§ EXERCISE:
Please repeat, exactly and with nothing extra, the line containing "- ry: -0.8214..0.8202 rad" and every line after it up to the end of the material.
---- SUPPLIED INFORMATION
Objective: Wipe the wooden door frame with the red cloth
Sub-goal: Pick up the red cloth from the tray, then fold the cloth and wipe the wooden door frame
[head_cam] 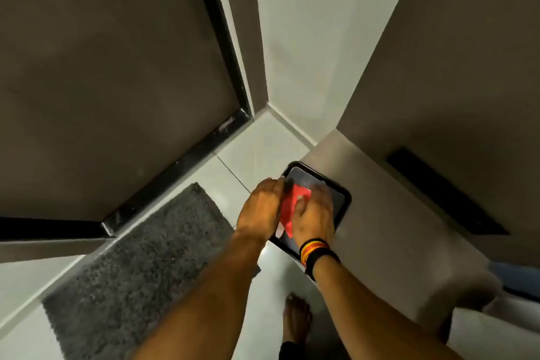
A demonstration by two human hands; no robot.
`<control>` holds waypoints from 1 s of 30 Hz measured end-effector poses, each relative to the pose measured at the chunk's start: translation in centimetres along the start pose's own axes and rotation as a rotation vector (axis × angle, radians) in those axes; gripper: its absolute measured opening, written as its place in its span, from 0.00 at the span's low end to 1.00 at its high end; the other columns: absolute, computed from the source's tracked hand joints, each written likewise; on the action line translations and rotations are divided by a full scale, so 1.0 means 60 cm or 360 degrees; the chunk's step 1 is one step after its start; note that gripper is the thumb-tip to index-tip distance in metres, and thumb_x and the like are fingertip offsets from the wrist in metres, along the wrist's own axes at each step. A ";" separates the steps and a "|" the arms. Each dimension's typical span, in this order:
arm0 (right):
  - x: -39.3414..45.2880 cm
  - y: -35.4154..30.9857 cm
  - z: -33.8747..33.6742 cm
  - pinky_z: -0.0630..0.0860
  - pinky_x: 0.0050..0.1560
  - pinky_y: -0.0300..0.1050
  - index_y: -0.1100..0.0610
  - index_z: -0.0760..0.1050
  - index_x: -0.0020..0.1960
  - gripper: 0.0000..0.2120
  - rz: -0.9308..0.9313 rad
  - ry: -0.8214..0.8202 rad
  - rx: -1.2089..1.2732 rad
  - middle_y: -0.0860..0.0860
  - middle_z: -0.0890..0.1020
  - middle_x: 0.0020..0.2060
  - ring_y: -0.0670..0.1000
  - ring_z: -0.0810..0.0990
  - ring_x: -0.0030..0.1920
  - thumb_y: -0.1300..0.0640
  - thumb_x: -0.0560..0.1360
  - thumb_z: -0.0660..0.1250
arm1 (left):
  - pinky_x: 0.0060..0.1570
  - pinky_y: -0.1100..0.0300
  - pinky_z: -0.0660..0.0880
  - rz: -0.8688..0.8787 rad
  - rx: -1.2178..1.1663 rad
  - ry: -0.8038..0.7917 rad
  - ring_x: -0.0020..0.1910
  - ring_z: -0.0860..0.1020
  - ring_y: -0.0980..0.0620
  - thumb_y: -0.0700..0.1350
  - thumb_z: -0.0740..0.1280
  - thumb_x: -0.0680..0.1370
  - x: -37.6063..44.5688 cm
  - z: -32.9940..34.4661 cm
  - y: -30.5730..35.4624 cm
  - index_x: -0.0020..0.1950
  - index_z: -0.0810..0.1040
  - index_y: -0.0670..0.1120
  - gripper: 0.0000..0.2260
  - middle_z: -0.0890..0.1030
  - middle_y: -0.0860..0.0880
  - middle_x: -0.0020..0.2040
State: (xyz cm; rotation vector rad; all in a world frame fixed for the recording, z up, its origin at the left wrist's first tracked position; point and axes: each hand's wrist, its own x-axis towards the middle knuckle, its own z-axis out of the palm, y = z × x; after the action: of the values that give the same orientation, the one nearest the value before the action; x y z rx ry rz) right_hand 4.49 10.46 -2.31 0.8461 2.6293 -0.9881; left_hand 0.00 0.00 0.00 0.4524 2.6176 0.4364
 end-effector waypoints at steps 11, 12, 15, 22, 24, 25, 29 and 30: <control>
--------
§ TASK RESULT:
  - ry: -0.8214..0.8202 rad
  - rx: -1.2089..1.2732 rad
  - middle_y: -0.0860..0.0860
  - middle_z: -0.0890..0.1020
  - middle_x: 0.0020..0.2060
  - ring_y: -0.0670..0.1000
  - ring_z: -0.0810..0.0990
  - ring_x: -0.0030..0.1920
  - thumb_y: -0.1300..0.0640
  - thumb_x: -0.0560..0.1360
  - thumb_z: -0.0660..0.1250
arm1 (left):
  - pinky_x: 0.0060..0.1570
  - pinky_y: -0.1100..0.0300
  - pinky_z: -0.0660..0.0880
  - rz: -0.8688..0.8787 rad
  - rx: -1.2178..1.1663 rad
  - ry: -0.8038..0.7917 rad
  - ring_x: -0.0020..0.1910
  - ring_z: -0.0860..0.1020
  - ring_y: -0.0980..0.0620
  - thumb_y: -0.0700..0.1350
  - thumb_z: -0.0740..0.1280
  - thumb_x: -0.0680..0.1370
  - x: -37.6063..44.5688 cm
  - z: -32.9940..34.4661 cm
  - y: -30.5730..35.4624 cm
  - index_x: -0.0020..0.1950
  - index_z: -0.0810..0.1040
  - index_y: -0.0670..0.1120
  - gripper: 0.0000..0.2260
  - middle_z: -0.0890..0.1030
  - middle_y: -0.0860..0.0880
  - middle_x: -0.0020..0.2040
State: (xyz cm; rotation vector rad; all in a world frame fixed for the recording, z up, its origin at the left wrist's first tracked position; point and axes: each hand's wrist, its own x-axis towards the middle knuckle, its own z-axis out of the palm, y = z × x; after the action: of the values that give the same orientation, the one nearest the value before the action; x y z rx ry rz) right_hand 4.49 10.46 -2.31 0.8461 2.6293 -0.9881; left_hand 0.00 0.00 0.00 0.4524 2.6176 0.4364
 end-effector waypoints at steps 11, 12, 15, 22, 24, 25, 29 and 30: <control>

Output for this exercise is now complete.